I only wish they would have provided a real Bug joystick, and let Bub and Bob jump using pushing up of the joystick, rather than pressing a button. You can't fire rainbows and jump so easily with two buttons on one hand
She loves the ORIGINAL Mario (or the Mario Allstars version. As long as it's the Super Mario Bros. or Lost Levels versions, or Mario 3. Anything else she won't play). Once XBox 360 gets those, it'll be on a win. ROTFLMAO. I guess Wii wins there.
Anyone thinking of porting Tapper to a next-gen console?
http://www.midway.com/classicGames/classicGamePla
Sorry to disappoint, but the learning curve for today's generation of games, especially if you hadn't been keeping up with the gradual build-up (each generation having more action buttons than the last), is too much for your typical mom. They're more likely to throw the controller down in frustration because they can't grasp how to use it. I know many smart older people who said they tried playing an Xbox, only to give up because of all the buttons.
That's where the Wii will come in. Hardly any buttons to worry about there. I wager you'll see moms slashing and swiping at television screens with the wii-mote more than you'll see them playing a sports game on either the 360 or PS3.
I'm not saying that all moms won't be able to play the 360, but the majority of them have no love for gaming, or any interest to start gaming. If anything changes that, it'll be the Wii, not the 360.
The article tried to verify if the console was "mom" friendly, as stated by MS.
I think the conclusion might be that MS was right (even if it wasn't obviously stated in the article):
The 360 IS mom friendly.
She wouldn't buy a 360 by herself, but she would play it if it was in the house.
The MS comment was that "your mom will play it". Well looks like they were right. That mom would play it if it was in the house.
The article itself has some methodology problems though,
It started correctly, with her having to install and plug the 360, then having to configure her user id.

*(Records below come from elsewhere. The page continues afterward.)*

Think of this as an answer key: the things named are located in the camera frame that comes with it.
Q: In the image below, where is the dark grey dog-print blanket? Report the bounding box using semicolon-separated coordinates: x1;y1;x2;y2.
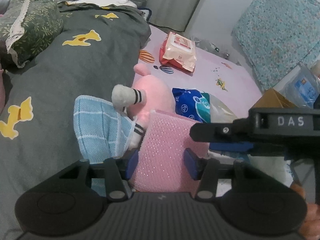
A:
1;4;151;239

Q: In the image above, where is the teal patterned cushion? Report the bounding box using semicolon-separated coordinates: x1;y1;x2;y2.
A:
232;0;319;89

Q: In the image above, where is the green floral pillow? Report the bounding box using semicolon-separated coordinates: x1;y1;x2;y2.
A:
1;0;63;68

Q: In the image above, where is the pink plush doll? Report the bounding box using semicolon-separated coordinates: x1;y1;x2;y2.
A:
111;63;175;150

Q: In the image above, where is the cardboard box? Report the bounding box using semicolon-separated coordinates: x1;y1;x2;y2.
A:
253;88;296;108

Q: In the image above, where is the white cloth on bed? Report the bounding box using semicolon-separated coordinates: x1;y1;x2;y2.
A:
63;0;138;8

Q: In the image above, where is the pink wet wipes pack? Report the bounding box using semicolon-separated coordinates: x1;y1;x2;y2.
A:
159;32;197;73

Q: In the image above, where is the pink sponge cloth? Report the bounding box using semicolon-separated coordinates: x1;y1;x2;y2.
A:
130;111;209;194

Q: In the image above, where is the person's right hand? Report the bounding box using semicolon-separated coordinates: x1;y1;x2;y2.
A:
290;183;320;240

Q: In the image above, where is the pink bed sheet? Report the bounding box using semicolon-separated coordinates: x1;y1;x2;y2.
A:
139;27;262;118

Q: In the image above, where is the blue checked towel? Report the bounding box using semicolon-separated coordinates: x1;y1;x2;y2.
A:
73;95;135;164

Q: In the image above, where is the blue tissue pack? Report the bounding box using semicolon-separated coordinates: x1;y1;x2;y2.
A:
172;88;238;123

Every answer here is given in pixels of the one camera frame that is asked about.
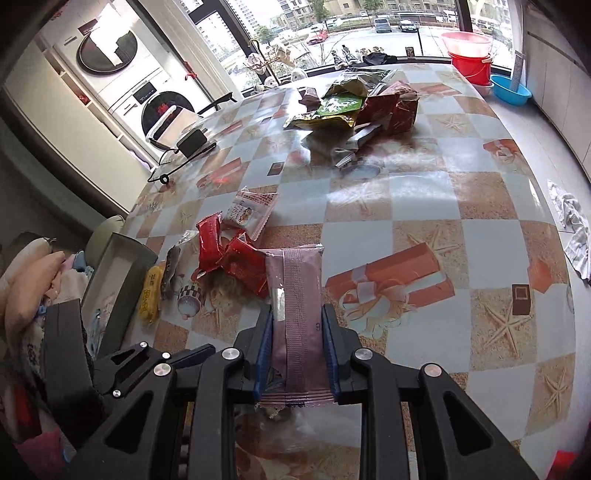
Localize pink snack packet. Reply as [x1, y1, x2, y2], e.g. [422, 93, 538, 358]
[260, 244, 334, 408]

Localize brown sausage vacuum pack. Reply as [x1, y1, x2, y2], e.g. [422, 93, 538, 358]
[160, 245, 181, 300]

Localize yellow snack packet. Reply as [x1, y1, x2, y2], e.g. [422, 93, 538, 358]
[138, 264, 164, 324]

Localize white red snack packet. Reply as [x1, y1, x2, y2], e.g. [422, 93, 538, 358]
[221, 188, 279, 241]

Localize dark grey storage box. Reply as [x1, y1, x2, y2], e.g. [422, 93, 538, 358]
[81, 233, 157, 359]

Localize white cloth on floor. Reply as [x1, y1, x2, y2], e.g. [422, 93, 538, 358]
[547, 180, 590, 284]

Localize black power adapter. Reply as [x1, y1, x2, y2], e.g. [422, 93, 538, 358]
[176, 128, 207, 159]

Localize white washing machine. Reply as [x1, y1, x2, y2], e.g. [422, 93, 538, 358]
[110, 68, 211, 156]

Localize yellow snack bag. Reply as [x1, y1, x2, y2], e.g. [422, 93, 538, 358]
[283, 112, 359, 131]

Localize green snack bag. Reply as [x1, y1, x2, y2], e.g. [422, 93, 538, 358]
[315, 93, 365, 116]

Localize red snack bag pile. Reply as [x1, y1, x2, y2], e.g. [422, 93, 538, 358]
[356, 81, 420, 135]

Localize white dryer machine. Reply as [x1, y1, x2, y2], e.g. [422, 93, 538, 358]
[41, 1, 160, 109]

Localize blue plastic basin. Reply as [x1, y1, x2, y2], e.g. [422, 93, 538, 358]
[491, 74, 532, 106]

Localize red plastic bucket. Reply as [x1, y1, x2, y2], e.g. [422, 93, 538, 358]
[441, 31, 493, 86]

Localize black cable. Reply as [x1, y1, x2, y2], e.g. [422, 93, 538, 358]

Then it degenerates in a bunch of "reviews" of games she was handed to play.
The more correct approach would maybe have been to present her with a bunch of XBLA titles and a numerous amount of games and letting HER decide what to play. Don't force her to play the games YOU want HER to play.
The results might have been more significant.
Mothers are in their 30s to 40s on average which menas they may had exposure to atari2600 , pong and the like. They are also much more computer savy than in previous decades. I think it's not far fetched at all for a mother to play the xbox360. My sister-in-law plays the pool gae from xbox live arcade with her son and I just purchased and loaded Uno. I'm trying to convince her to give it a try since I can playwith her some night. She doesnt play the usual x360 gaes since the motion gives her a headache. I know regular gamers that cant play first person shooters due to the otion sickness. So, my point is she gets ill playing ost xbox titles but found something that she can enjoy with her kids. Most Moms want to be involved with the games that their kids play. Our only problem is to convince my nephew to turn off the xbox every once in awhile. I love card and board games but if he doesnt see a plug or battery compartment, he is not interested.
Mom's favorite games are Zuma and Hexic. Dad enjoys Ghost Recon Advanced Warfighter.
I do not agree. What, with the vibrating controller and all whats not for a mom to like?